[antlr-interest] handling preprocessor #define and macro substitutions

Mike Lischke lists at lischke-online.de
Sun Jul 18 15:36:56 PDT 2004


Hi Eric, 

> I'm parsing a language that has something similar to the C 
> preprocessor constructs.  Is there something in antlr already 
> out there for this that somebody can point me to?

I'm currently exactly at that point: building a full preprocessor in Java. Actually, the preprocessor is ready, but I'm
testing it up and down with all files I can get. Today I changed the #if/#ifdef#/#elif handling from simple recursive
execution to a state machine. It should be ready for general use within the next two days.

> - the substitution can occur within two different lexer 
> states where the tokens are different, so I think I need to 
> store the substitutition text as a string as opposed to a 
> list of tokens

What I do is to handle preprocessor directives before the text even reaches the lexer. For this I created a new input
state class, which is abled to track include files and a preprocessor class, which knows about this special input state
class. The input state class uses the preprocessor class as input reader, which in turn uses an input converter class
that does line splicing and trigraph sequence handling.

> - during the macro substitution, handling parameter 
> substituion.  One of my lexer states that doesn't even have 
> an identifier defined could make this problematic.

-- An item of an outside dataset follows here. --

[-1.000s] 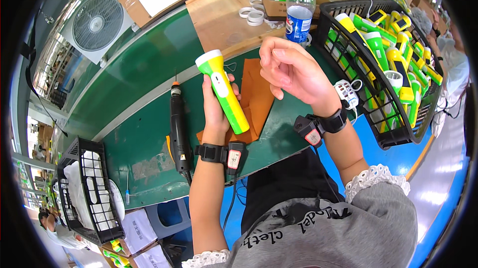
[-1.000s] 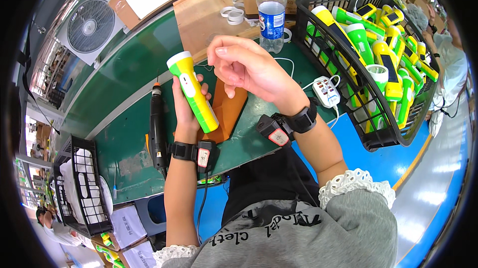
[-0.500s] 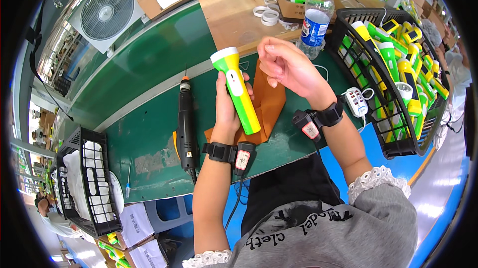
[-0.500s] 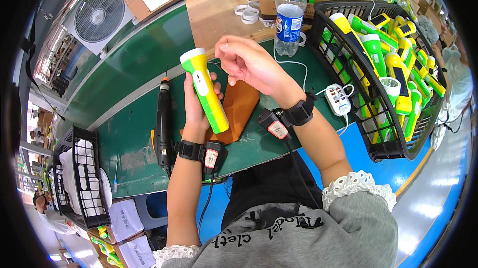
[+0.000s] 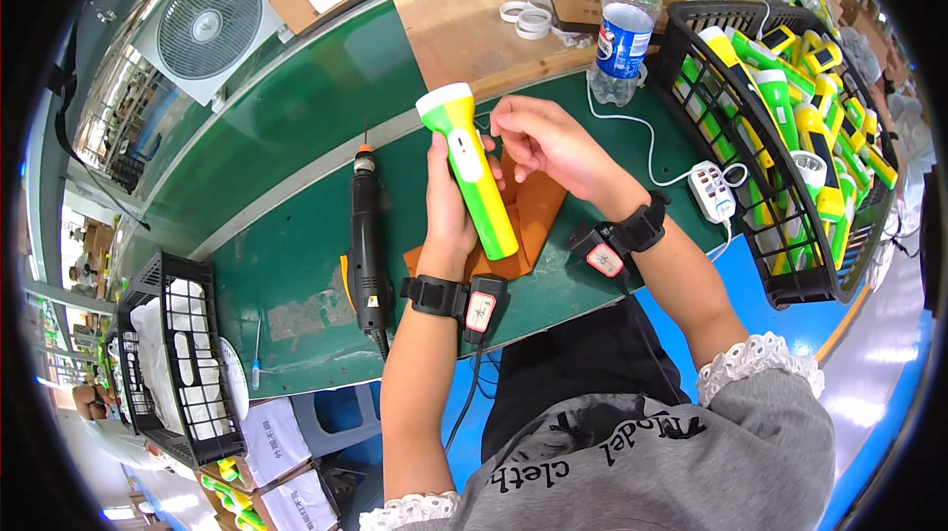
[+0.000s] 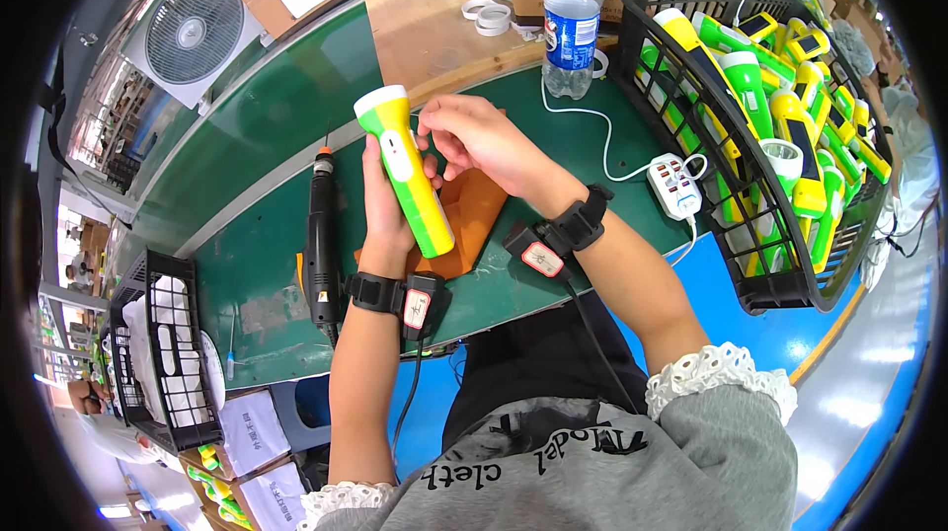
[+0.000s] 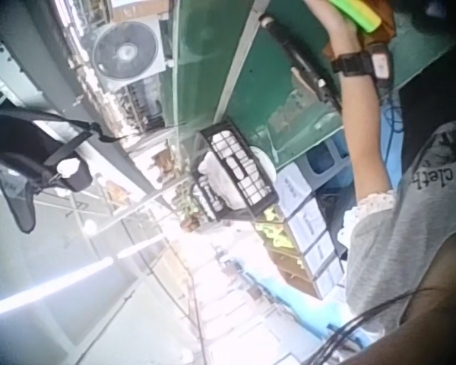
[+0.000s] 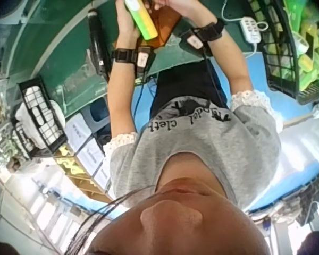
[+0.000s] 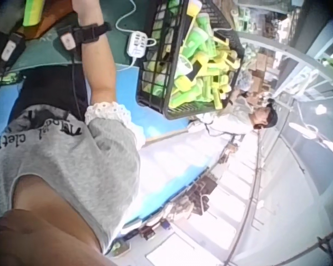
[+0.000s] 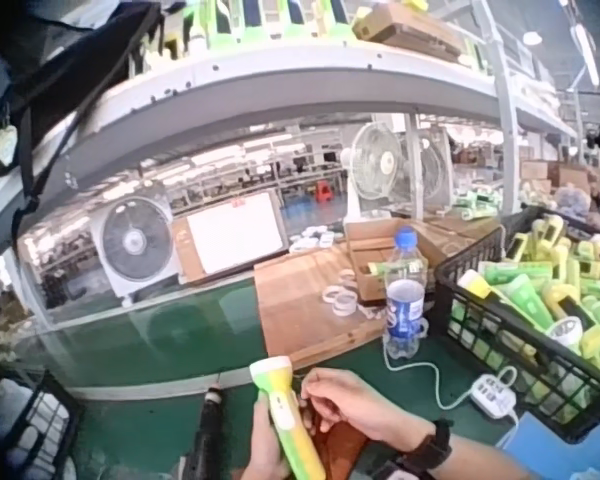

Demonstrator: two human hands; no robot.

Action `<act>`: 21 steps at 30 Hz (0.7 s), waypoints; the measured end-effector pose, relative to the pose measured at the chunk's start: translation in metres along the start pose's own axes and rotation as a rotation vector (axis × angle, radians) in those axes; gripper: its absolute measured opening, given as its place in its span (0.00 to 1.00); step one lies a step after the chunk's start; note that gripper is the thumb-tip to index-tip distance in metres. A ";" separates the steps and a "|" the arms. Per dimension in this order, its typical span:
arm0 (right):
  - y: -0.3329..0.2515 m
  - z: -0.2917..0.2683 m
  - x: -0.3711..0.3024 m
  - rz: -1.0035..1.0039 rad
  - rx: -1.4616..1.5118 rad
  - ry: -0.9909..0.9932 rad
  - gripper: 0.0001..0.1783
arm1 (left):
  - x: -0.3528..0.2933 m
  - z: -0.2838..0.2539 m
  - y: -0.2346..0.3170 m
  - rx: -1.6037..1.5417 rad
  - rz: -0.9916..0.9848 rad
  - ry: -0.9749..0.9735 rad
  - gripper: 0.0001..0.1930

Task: The person is seen assembling flashlights on a production line, including applying stickers and components.

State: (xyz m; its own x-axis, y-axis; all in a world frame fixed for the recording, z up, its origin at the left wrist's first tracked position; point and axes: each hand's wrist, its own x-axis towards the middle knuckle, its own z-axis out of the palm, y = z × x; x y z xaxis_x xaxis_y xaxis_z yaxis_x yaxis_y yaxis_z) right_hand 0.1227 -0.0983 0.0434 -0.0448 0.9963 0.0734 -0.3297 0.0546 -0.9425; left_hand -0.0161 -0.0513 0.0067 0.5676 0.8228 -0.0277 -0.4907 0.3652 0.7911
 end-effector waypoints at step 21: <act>0.021 0.002 0.003 -0.153 -0.388 -0.082 0.21 | 0.000 -0.004 -0.006 -0.020 0.071 0.009 0.27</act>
State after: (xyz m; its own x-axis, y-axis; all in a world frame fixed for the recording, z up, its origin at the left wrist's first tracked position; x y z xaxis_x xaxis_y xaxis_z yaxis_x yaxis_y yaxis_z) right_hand 0.1137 -0.0940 0.0242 -0.1032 0.9670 0.2330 0.0403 0.2381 -0.9704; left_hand -0.0154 -0.0517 -0.0002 0.5249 0.8509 0.0226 -0.5431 0.3143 0.7786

I also created a MacroTable class that does handle all the macro stuff. It is able to handle everything that can occur
in this regard (macro functions, symbolic constants, aware of recursive macro definitions etc.). The whole thing was
created according to MSDN:  Visual Studio -> Visual C++ -> Visual C++ Reference -> C/C++ Languages ->  C/C++
Preprocessor Reference -> The Preprocessor -> Macros. Since macro expansion is done before any text reaches the lexer
there is no problem with any combination of macro definitions and substitutions. See attachment (the class works fine
standalone, you have to change the package name, though).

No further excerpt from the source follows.